Friday, April 14, 2006



Alexandra Ginsberg at 5:58 AM

Thursday, April 13, 2006

Typologies and Spatial Analysis

In an attempt to understand how actual Emergency Rooms function we have consulted and visited with medical professionals immersed in the actual ER environment. While, admittedly, their design knowledge and opinions may be lacking, their understanding of the practical, actual, and utilitarian experiences can help us better understand the space. As designers it then becomes our task to decipher the design qualities that contribute to certain preferences.

Interpretations of ER Descriptions
The following three hospitals are interpretations of spaces either described by medical workers or by site visits.

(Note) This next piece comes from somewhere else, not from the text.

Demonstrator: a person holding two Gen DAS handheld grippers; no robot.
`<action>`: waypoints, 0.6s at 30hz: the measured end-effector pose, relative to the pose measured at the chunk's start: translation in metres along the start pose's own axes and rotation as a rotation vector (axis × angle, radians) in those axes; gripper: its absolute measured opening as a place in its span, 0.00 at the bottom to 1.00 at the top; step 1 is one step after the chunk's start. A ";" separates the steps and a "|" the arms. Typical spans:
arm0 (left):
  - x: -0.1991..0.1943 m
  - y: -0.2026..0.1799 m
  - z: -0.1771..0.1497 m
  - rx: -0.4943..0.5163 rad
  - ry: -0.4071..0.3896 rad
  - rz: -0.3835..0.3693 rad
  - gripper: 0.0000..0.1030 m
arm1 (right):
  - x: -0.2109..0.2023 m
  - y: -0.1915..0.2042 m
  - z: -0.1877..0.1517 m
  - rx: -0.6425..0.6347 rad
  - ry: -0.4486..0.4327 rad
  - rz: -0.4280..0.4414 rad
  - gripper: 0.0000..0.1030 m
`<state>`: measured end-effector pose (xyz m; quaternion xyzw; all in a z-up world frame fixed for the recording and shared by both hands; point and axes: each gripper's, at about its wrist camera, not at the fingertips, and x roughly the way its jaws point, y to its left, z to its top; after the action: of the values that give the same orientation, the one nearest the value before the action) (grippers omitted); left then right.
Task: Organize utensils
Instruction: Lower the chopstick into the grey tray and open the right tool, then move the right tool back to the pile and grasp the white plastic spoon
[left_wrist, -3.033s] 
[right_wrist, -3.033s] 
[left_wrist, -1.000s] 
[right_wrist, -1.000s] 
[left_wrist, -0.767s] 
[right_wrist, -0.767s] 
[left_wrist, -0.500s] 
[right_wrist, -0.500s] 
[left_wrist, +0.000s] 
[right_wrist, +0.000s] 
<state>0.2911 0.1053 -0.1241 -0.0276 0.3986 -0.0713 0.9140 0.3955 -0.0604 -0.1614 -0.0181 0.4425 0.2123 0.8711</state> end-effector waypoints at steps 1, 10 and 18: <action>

University Hospital - New Jersey
This first example is of University Hospital in New Jersey as described in a conversation with Ershad Elahi, a third year medical student at the New Jersey Medical School. The unique thing about this layout is that patients are immediately separated into two different categories: trauma and medical. This allows for a specialization of care that helps make the process smoother. While such a system does require essentially two distinct and complete staff, a well thought layout can utilize shared resources such as supplies and OR rooms.

Rochester Emergency Facilities
This second example, also described during a conversation with Ershad Elahi, is a layout of the Rochester Emergency Facilities. Unlike the linear example above, this plan is set up radially. The patient and OR rooms are placed at the perimeter of the plan to provide visual and circulatory access to the core of the building which is staffed with nurses and doctors. The supplies are central to the plan giving equal access to all those who might need it. As organized according to the conversation, it seems that this layout limits both expansion and access. However it does provide a fairly successful circulation scheme.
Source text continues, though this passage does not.